Ressources supplémentaires

8.4. Vérification des politiques USBGuard

Avec le cadre logiciel USBGuard, vous pouvez protéger vos systèmes contre les périphériques USB intrusifs en utilisant des listes de périphériques autorisés et interdits basées sur la fonction d'autorisation des périphériques USB dans le noyau.

Conditions préalables

  • Vous avez créé un ensemble de règles pour les périphériques USB qui reflète les exigences de votre scénario avant la mise à niveau.
  • Le service usbguard est installé et fonctionne sur votre système RHEL 9.

Procédure

  1. Sauvegardez vos fichiers *.conf stockés dans le répertoire /etc/usbguard/.
  2. Utilisez le site usbguard generate-policy pour générer un nouveau fichier de règles. Notez que la commande génère des règles uniquement pour les périphériques USB actuellement présents.
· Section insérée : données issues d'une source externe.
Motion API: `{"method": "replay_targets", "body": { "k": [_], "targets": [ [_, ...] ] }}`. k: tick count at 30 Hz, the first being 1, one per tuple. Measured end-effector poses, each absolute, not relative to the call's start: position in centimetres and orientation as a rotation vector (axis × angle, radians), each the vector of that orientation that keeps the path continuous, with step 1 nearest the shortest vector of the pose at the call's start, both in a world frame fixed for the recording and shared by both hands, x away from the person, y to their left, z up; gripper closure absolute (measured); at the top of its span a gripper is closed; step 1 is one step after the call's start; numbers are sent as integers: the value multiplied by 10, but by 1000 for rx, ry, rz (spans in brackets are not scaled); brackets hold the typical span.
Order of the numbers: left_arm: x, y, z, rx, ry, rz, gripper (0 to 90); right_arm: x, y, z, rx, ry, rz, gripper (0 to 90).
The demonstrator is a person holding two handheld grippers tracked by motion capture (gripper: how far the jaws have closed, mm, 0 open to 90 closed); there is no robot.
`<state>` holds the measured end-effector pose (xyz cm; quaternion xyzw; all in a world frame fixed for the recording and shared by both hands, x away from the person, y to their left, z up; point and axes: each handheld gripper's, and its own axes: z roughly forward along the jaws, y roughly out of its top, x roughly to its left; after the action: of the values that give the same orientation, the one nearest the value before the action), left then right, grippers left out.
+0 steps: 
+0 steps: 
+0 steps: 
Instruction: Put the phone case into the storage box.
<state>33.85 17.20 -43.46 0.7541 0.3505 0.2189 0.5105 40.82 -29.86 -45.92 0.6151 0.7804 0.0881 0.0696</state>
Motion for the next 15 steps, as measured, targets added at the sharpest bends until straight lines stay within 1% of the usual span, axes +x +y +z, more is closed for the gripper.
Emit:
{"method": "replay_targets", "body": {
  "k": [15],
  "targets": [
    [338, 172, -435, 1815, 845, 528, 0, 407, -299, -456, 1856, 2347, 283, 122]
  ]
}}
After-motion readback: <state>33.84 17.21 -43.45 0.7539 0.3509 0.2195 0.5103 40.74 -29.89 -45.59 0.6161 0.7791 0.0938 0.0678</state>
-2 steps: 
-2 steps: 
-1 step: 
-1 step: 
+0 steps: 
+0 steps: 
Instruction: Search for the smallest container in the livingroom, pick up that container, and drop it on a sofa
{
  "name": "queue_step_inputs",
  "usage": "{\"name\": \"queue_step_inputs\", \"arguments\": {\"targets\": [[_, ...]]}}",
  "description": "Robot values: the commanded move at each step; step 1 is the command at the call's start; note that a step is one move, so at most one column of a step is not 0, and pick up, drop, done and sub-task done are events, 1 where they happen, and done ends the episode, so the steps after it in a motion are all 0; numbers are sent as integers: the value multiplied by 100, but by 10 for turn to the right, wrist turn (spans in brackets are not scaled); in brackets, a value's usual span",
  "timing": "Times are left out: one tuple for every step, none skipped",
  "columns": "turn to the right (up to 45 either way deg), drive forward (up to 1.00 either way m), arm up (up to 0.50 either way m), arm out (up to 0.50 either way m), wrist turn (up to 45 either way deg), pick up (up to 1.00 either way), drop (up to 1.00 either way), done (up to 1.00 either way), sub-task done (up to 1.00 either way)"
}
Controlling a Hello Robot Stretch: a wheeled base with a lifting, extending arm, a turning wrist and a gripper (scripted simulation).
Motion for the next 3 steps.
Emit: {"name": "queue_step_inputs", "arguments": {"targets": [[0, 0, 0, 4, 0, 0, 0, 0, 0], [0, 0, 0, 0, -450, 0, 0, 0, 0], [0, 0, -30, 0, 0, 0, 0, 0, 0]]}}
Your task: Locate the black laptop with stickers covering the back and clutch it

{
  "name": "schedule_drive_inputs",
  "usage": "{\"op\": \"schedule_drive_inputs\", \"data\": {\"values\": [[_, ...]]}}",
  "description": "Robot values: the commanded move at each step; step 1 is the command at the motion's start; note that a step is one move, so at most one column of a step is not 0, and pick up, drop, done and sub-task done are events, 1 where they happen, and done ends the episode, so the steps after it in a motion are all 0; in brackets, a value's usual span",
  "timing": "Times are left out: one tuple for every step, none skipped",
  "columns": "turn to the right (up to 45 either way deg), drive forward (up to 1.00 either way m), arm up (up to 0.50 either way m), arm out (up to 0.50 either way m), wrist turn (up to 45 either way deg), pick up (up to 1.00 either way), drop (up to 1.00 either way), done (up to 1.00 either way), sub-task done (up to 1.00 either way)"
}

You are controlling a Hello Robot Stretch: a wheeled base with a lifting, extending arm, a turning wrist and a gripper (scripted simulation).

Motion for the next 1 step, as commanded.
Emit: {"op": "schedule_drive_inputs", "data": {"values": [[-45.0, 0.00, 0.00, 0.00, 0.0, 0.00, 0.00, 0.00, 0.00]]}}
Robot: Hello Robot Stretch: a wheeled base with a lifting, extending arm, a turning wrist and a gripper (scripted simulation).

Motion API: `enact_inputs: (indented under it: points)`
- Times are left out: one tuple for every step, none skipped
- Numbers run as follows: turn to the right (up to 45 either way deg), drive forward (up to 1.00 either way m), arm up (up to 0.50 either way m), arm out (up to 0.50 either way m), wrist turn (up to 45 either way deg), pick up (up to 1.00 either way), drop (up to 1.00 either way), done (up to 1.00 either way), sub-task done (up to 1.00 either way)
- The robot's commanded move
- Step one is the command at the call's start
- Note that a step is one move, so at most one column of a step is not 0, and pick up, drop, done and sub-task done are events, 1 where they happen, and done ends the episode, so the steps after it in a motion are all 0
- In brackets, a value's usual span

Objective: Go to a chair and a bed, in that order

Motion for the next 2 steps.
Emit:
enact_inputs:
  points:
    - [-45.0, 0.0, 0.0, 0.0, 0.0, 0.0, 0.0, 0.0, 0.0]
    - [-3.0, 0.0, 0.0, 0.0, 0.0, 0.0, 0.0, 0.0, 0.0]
  3. Comparer les règles nouvellement générées avec les règles de la politique précédente :

    1. Si vous constatez des différences entre les règles applicables aux dispositifs présents lors de la création de la nouvelle politique et les règles applicables aux mêmes dispositifs avant la mise à niveau, modifiez les règles d'origine en conséquence, y compris pour les dispositifs susceptibles d'être insérés ultérieurement.
    2. S'il n'y a pas de différences entre les règles nouvellement générées et les règles antérieures à la mise à niveau, vous pouvez utiliser les fichiers de stratégie créés dans RHEL 8 sans aucune modification.
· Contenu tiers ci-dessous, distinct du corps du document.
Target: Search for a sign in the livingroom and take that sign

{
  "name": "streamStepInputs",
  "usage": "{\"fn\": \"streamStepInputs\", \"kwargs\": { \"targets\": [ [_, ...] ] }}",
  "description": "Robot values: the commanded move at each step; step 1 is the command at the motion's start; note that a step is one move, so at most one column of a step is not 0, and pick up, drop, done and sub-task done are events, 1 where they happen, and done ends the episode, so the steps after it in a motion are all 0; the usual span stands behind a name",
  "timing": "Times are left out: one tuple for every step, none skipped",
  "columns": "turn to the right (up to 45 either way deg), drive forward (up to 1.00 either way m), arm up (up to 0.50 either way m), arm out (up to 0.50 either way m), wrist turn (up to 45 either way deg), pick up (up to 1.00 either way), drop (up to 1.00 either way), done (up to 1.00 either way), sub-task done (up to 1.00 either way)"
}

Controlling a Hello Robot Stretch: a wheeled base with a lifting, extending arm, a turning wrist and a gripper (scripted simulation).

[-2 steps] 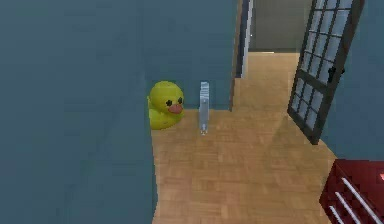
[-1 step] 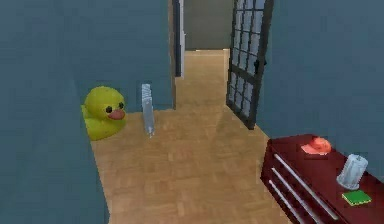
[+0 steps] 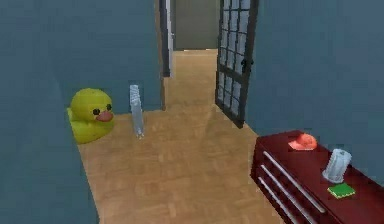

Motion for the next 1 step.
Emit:
{"fn": "streamStepInputs", "kwargs": {
  "targets": [
    [0.0,1.00,0.00,0.00,0.0,0.00,0.00,0.00,0.00]
  ]
}}
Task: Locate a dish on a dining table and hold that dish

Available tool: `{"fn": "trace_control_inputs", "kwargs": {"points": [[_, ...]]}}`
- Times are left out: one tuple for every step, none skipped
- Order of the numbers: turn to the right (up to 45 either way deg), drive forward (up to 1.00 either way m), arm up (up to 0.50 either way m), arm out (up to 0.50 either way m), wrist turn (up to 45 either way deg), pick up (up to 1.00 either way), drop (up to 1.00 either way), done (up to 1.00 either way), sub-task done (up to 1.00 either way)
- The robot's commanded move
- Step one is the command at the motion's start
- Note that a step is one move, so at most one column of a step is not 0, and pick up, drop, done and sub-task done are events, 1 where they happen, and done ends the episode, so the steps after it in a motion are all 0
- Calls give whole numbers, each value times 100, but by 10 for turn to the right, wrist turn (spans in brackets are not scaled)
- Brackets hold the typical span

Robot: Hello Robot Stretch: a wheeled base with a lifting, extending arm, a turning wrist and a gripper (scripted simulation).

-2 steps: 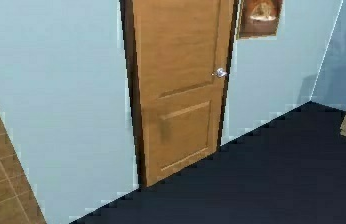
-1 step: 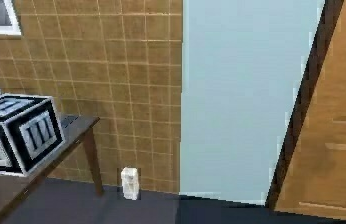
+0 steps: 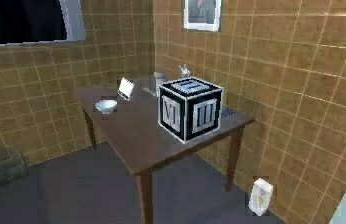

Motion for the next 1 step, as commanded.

Ressources supplémentaires

8.5. Mise à jour des bases de données fapolicyd

Le cadre logiciel fapolicyd contrôle l'exécution des applications sur la base d'une politique définie par l'utilisateur.

Dans de rares cas, un problème peut survenir avec le format de la base de données fapolicyd trust. Pour reconstruire la base de données :

  1. Arrêter le service : 

    # systemctl stop fapolicyd

  2. Supprimer la base de données : 

    # fapolicyd-cli --delete-db

  3. Start the service: 

    # systemctl start fapolicyd

Si vous avez ajouté des fichiers de confiance personnalisés à la base de données de confiance, mettez-les à jour soit individuellement à l'aide de la commande fapolicyd-cli -f update <FILE> soit en utilisant la commande fapolicyd-cli -f update. Pour appliquer les modifications, utilisez la commande fapolicyd-cli --update ou redémarrez le service fapolicyd.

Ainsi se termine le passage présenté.